Would you repeat every line of the data exactly?

╭─ Material provided

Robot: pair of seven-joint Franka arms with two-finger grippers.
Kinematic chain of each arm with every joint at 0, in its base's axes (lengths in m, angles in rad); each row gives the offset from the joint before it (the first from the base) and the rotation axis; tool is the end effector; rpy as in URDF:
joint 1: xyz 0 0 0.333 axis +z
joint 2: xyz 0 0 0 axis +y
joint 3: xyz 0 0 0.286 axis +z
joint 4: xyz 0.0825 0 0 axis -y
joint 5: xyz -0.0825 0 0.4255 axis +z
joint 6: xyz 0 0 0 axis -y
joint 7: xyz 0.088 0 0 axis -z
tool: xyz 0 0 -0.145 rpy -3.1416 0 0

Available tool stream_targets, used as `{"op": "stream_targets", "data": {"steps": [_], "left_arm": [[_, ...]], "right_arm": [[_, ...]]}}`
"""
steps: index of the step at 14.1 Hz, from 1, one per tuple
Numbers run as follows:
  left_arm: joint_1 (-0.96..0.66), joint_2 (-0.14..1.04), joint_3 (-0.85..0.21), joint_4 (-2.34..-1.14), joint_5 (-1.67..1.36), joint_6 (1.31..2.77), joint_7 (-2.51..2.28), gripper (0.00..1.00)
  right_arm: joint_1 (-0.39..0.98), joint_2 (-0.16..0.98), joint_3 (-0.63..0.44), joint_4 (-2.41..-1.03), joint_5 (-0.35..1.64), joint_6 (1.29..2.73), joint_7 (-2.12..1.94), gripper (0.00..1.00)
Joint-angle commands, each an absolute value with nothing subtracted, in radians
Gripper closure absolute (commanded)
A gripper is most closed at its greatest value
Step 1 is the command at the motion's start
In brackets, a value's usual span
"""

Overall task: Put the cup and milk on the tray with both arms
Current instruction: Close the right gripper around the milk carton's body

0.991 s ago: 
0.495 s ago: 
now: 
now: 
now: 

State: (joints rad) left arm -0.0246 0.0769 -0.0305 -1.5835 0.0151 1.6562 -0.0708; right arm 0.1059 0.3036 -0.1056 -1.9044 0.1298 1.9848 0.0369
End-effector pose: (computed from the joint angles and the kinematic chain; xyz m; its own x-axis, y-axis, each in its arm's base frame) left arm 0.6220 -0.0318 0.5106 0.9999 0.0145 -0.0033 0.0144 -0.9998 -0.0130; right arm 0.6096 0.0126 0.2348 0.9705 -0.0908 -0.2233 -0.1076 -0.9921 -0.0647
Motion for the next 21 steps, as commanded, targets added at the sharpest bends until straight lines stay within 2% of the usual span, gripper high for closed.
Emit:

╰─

— Answer to this exercise —
Robot: pair of seven-joint Franka arms with two-finger grippers.
Kinematic chain of each arm with every joint at 0, in its base's axes (lengths in m, angles in rad); each row gives the offset from the joint before it (the first from the base) and the rotation axis; tool is the end effector; rpy as in URDF:
joint 1: xyz 0 0 0.333 axis +z
joint 2: xyz 0 0 0 axis +y
joint 3: xyz 0 0 0.286 axis +z
joint 4: xyz 0.0825 0 0 axis -y
joint 5: xyz -0.0825 0 0.4255 axis +z
joint 6: xyz 0 0 0 axis -y
joint 7: xyz 0.088 0 0 axis -z
tool: xyz 0 0 -0.145 rpy -3.1416 0 0

Available tool stream_targets, used as `{"op": "stream_targets", "data": {"steps": [_], "left_arm": [[_, ...]], "right_arm": [[_, ...]]}}`
"""
steps: index of the step at 14.1 Hz, from 1, one per tuple
Numbers run as follows:
  left_arm: joint_1 (-0.96..0.66), joint_2 (-0.14..1.04), joint_3 (-0.85..0.21), joint_4 (-2.34..-1.14), joint_5 (-1.67..1.36), joint_6 (1.31..2.77), joint_7 (-2.51..2.28), gripper (0.00..1.00)
  right_arm: joint_1 (-0.39..0.98), joint_2 (-0.16..0.98), joint_3 (-0.63..0.44), joint_4 (-2.41..-1.03), joint_5 (-0.35..1.64), joint_6 (1.29..2.73), joint_7 (-2.12..1.94), gripper (0.00..1.00)
Joint-angle commands, each an absolute value with nothing subtracted, in radians
Gripper closure absolute (commanded)
A gripper is most closed at its greatest value
Step 1 is the command at the motion's start
In brackets, a value's usual span
"""

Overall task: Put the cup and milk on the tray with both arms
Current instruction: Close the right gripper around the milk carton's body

0.991 s ago: 
0.495 s ago: 
now: 
now: 
now: 

State: (joints rad) left arm -0.0246 0.0769 -0.0305 -1.5835 0.0151 1.6562 -0.0708; right arm 0.1059 0.3036 -0.1056 -1.9044 0.1298 1.9848 0.0369
End-effector pose: (computed from the joint angles and the kinematic chain; xyz m; its own x-axis, y-axis, each in its arm's base frame) left arm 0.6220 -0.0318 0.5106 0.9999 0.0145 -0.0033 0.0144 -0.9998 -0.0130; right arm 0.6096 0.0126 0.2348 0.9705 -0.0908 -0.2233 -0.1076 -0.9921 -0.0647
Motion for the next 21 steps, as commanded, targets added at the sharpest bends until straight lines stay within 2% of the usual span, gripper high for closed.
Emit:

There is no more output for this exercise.